• Work required
In the records below, find each line holding the word "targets" and copy it.

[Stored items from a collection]
---

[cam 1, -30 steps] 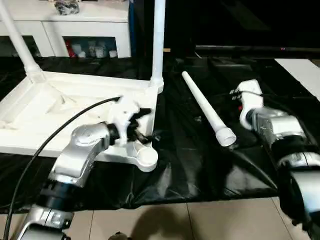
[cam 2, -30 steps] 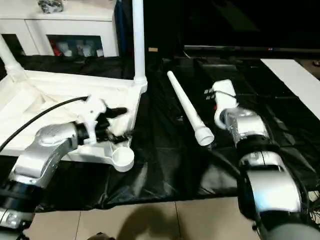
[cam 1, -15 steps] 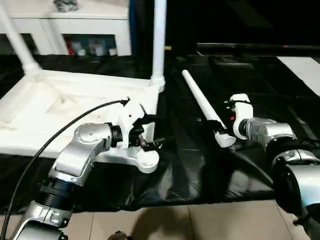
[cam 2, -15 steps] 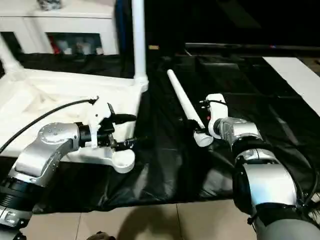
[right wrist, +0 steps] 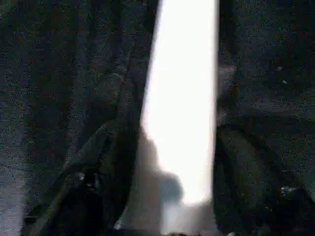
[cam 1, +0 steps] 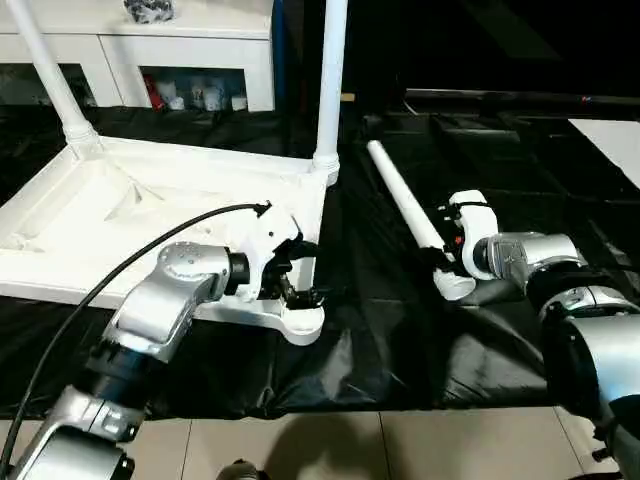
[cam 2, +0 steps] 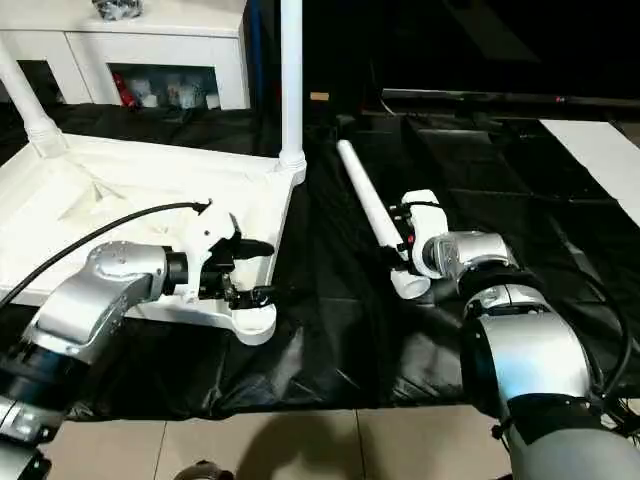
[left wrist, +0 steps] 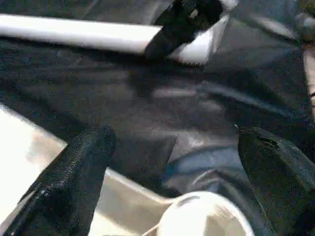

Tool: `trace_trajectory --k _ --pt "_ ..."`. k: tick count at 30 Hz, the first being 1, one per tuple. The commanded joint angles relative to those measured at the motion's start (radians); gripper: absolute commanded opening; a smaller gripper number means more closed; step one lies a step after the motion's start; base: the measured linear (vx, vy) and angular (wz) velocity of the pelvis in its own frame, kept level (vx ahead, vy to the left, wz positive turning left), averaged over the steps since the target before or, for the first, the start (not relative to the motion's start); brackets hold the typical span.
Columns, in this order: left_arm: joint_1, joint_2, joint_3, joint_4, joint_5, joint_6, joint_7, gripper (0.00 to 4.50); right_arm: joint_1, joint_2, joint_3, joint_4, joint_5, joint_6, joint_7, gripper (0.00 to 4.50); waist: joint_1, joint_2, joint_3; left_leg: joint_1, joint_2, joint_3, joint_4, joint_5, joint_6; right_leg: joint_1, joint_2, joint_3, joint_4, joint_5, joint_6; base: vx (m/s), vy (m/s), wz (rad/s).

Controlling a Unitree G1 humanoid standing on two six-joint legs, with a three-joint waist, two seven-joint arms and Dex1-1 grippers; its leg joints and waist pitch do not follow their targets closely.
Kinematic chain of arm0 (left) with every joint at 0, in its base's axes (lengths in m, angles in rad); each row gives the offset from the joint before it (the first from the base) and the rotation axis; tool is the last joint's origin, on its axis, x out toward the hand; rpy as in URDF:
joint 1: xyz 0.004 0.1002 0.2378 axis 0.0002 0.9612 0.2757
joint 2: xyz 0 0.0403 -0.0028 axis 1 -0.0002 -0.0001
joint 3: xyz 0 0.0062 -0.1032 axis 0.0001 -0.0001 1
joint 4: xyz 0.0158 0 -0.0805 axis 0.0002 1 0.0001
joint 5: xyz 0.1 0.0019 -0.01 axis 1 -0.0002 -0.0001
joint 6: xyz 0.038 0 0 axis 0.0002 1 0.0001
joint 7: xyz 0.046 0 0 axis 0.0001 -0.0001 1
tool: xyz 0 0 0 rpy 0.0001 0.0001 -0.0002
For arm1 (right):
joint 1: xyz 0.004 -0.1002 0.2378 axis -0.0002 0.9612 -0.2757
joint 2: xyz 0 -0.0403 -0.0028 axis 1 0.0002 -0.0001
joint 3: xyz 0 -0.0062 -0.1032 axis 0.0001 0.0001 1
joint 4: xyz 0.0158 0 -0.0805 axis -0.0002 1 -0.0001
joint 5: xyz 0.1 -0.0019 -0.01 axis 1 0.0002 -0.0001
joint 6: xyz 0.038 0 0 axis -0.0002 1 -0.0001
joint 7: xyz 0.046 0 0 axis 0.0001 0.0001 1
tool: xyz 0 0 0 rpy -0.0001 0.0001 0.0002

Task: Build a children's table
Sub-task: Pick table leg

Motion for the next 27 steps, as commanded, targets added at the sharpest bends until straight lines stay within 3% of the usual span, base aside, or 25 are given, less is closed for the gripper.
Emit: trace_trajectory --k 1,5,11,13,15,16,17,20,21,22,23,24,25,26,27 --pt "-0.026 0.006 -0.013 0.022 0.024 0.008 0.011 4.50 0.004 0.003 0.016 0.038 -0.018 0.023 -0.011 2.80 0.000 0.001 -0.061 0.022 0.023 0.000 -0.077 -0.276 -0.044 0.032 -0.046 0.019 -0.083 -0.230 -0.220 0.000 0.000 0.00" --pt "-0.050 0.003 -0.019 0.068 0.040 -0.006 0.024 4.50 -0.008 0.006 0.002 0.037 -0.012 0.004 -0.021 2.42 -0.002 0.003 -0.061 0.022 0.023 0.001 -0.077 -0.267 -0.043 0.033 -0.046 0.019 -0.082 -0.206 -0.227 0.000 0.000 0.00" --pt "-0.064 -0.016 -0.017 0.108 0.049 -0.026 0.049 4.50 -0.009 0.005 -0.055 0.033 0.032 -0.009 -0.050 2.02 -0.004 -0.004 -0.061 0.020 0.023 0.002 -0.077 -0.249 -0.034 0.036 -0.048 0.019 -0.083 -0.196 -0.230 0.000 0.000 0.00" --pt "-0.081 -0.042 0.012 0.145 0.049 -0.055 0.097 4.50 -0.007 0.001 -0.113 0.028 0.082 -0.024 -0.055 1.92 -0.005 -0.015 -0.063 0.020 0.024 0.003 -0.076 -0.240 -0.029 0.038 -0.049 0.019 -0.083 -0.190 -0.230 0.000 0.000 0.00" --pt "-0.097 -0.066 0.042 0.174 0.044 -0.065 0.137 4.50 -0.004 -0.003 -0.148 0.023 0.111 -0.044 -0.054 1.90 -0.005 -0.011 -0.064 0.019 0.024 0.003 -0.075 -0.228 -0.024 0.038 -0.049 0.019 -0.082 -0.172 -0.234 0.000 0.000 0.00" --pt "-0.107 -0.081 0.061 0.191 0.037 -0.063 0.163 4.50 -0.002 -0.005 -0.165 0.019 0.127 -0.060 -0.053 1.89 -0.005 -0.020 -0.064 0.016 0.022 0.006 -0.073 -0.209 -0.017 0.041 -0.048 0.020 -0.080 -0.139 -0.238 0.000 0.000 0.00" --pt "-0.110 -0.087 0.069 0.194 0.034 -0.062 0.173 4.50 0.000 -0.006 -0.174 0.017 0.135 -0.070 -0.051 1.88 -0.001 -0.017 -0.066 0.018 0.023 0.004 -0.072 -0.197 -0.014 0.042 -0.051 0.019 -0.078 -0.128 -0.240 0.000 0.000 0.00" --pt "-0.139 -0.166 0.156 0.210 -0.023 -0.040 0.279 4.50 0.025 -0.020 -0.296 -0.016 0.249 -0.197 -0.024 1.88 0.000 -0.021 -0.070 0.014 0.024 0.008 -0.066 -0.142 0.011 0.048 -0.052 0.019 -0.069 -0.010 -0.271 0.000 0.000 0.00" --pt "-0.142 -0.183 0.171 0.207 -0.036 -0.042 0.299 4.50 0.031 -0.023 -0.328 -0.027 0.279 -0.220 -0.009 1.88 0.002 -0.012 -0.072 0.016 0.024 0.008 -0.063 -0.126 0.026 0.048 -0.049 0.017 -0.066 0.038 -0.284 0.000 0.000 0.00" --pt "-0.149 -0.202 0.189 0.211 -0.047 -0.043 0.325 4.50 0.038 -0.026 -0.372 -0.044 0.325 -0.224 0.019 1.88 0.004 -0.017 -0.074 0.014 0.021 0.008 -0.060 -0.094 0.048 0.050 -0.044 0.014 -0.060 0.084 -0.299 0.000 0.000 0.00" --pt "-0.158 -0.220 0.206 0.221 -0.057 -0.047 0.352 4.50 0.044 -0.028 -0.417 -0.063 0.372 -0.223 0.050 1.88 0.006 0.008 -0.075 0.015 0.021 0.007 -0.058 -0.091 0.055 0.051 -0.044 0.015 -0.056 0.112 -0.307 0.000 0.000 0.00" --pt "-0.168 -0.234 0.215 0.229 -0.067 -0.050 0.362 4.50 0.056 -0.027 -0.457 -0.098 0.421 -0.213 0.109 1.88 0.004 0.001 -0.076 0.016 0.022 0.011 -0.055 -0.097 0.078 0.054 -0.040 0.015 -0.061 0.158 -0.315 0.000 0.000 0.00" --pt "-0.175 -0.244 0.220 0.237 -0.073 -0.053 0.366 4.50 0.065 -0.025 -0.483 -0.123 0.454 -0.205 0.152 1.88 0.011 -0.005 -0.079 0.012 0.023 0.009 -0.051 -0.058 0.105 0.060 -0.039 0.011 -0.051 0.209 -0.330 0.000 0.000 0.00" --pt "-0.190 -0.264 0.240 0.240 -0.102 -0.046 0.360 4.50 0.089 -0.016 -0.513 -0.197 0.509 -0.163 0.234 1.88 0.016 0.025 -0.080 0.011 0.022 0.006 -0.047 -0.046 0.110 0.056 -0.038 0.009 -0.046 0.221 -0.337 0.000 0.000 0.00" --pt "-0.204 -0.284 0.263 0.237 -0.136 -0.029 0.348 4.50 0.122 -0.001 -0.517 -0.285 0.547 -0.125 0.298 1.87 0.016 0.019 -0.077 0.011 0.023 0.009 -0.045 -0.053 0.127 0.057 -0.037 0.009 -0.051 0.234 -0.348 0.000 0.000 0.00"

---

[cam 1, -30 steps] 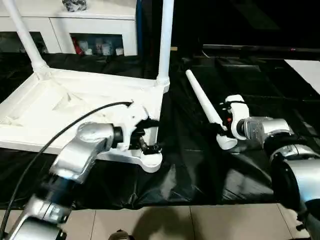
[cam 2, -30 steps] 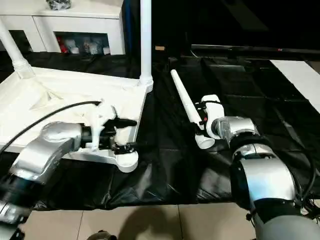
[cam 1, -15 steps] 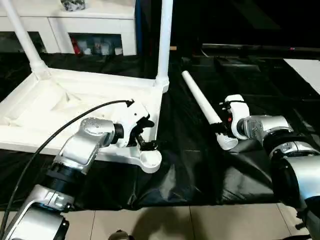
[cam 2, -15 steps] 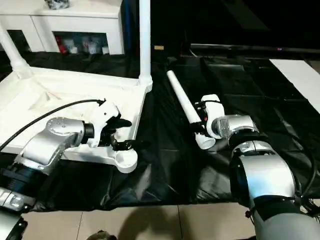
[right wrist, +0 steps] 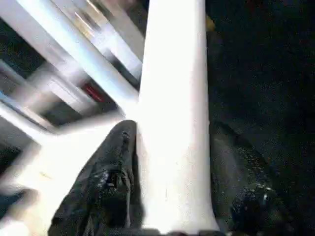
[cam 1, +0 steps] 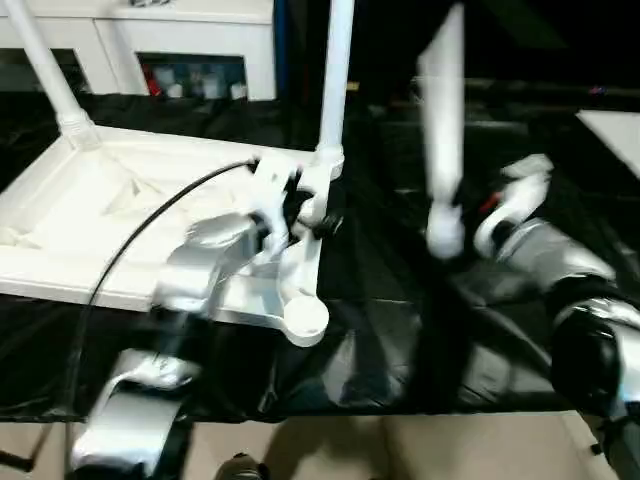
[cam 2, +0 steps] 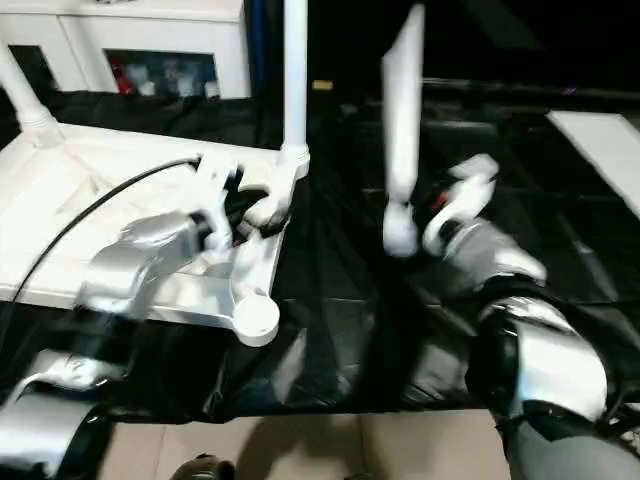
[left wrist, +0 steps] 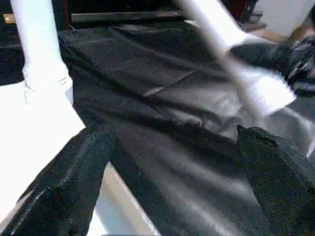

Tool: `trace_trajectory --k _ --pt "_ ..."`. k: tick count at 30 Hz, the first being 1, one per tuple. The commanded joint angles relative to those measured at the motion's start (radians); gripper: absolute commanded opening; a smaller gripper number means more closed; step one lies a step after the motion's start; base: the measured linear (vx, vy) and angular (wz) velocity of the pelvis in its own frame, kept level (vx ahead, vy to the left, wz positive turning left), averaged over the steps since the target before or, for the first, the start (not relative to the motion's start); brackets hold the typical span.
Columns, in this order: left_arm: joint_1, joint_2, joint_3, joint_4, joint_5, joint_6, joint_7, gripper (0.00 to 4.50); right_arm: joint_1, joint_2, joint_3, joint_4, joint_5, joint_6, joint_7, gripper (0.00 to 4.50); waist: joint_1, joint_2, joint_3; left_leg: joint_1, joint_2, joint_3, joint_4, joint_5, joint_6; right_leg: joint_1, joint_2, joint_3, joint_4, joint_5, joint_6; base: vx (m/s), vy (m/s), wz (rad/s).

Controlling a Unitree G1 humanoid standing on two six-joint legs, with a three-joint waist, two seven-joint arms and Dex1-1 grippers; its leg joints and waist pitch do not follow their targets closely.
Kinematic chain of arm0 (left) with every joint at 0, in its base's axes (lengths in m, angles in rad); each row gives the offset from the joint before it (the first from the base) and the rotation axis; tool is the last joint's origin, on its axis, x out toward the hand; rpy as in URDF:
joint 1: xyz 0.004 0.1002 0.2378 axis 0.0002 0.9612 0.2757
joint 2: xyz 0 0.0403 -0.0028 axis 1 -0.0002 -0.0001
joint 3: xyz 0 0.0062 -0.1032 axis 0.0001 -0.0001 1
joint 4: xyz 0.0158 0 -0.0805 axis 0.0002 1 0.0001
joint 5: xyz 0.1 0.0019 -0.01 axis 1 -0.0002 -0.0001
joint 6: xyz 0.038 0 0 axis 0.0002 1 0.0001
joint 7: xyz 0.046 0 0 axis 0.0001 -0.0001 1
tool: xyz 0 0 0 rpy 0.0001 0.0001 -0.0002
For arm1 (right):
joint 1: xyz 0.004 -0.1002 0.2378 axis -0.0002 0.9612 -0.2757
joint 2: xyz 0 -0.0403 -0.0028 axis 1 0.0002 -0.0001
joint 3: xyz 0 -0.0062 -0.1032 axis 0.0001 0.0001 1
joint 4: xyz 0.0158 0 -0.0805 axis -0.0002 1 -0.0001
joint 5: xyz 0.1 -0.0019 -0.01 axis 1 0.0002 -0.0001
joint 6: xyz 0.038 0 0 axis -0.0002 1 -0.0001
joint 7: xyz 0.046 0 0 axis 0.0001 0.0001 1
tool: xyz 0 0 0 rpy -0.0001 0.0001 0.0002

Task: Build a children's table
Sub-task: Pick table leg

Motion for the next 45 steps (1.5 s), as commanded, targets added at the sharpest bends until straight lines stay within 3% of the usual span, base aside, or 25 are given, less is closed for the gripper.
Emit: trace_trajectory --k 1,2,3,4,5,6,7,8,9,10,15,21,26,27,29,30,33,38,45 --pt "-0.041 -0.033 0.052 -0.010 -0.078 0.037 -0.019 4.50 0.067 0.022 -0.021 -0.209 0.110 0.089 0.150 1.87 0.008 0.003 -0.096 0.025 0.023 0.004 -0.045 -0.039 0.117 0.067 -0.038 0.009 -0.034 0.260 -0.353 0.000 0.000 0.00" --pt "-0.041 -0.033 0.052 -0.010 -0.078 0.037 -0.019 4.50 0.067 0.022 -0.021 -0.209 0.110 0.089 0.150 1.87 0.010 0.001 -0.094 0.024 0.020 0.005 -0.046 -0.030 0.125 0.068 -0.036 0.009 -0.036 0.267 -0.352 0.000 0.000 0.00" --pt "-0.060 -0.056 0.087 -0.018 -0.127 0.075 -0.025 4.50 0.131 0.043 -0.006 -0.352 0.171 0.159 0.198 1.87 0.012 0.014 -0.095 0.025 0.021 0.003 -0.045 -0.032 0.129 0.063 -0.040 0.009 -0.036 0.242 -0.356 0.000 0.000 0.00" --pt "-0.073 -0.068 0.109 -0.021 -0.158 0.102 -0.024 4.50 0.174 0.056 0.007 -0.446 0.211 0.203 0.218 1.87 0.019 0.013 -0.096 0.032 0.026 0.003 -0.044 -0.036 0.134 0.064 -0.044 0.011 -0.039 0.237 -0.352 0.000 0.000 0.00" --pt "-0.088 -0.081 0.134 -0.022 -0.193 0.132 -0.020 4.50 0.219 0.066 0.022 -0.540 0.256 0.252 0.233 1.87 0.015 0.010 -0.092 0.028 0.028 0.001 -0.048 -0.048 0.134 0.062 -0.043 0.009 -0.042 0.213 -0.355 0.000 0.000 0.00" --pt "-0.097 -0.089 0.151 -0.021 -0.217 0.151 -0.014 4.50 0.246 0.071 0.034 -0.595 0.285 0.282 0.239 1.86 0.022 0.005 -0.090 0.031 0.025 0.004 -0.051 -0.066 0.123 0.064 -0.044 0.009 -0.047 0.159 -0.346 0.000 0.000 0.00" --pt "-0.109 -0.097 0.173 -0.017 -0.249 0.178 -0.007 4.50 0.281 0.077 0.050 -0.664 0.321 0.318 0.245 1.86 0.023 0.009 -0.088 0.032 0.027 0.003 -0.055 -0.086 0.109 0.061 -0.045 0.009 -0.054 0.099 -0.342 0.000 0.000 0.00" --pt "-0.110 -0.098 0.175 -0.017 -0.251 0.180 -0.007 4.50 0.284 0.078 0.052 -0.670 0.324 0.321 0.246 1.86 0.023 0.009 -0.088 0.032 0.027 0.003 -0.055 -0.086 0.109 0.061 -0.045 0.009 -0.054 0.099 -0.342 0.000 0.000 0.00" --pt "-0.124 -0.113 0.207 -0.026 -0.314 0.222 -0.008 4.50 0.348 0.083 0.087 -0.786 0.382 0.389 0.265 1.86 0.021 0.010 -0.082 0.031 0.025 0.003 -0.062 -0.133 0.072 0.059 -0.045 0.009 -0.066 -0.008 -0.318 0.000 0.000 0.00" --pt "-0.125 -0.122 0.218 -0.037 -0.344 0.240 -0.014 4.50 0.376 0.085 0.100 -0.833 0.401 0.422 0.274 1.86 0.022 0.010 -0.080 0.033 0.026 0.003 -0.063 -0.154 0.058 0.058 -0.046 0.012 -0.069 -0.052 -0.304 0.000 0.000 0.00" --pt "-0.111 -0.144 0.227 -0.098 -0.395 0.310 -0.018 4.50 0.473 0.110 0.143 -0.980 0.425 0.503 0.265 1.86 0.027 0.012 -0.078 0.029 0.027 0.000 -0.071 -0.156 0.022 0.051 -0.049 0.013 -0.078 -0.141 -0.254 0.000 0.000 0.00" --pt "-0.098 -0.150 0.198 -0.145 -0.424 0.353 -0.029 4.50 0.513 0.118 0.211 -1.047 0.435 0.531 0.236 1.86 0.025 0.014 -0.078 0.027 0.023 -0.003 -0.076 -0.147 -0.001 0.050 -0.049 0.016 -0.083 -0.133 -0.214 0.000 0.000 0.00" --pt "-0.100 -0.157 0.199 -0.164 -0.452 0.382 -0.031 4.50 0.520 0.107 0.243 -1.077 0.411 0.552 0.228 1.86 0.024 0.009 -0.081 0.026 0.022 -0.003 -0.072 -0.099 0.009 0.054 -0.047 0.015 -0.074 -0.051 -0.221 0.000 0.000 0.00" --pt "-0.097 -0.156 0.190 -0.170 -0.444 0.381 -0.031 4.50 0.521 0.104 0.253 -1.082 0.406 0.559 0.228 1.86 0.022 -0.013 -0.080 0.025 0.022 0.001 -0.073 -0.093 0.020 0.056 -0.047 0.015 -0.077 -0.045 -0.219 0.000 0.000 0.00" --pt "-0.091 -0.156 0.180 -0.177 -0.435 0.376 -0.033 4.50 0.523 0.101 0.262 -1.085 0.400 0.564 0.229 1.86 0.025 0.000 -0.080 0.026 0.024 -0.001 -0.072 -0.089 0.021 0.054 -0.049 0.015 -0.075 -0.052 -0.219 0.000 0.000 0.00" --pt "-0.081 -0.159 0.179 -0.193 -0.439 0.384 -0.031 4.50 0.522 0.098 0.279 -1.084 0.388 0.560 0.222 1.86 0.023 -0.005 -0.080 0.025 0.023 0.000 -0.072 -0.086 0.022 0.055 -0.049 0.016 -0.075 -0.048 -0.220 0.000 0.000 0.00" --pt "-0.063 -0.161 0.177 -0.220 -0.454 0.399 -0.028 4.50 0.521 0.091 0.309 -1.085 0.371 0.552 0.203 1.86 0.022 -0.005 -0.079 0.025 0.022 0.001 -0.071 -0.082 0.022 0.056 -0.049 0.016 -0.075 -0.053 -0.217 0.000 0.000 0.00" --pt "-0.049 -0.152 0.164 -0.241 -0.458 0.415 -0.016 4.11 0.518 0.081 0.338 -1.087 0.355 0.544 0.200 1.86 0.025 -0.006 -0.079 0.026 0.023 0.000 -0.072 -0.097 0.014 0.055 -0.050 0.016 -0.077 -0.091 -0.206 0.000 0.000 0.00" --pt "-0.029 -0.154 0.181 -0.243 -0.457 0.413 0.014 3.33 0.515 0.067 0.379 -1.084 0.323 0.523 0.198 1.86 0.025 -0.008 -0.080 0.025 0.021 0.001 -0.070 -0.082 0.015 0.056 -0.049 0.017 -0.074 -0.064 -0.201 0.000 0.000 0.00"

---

• Answer space
Controlling a Unitree G1 humanoid standing on two six-joint legs, with a three-joint waist, two seven-joint arms and Dex1-1 grippers; its leg joints and waist pitch do not follow their targets closely.
Motion for the next 27 steps, as commanded, targets added at the sharpest bends until straight lines stay within 3% of the usual span, base aside, or 25 are given, less is closed for the gripper.
Controlling a Unitree G1 humanoid standing on two six-joint legs, with a three-joint waist, two seven-joint arms and Dex1-1 grippers; its leg joints and waist pitch do not follow their targets closely.
Motion for the next 45 steps (1.5 s), as commanded, targets added at the sharpest bends until straight lines stay within 3% of the usual span, base aside, or 25 are given, less is closed for the gripper.

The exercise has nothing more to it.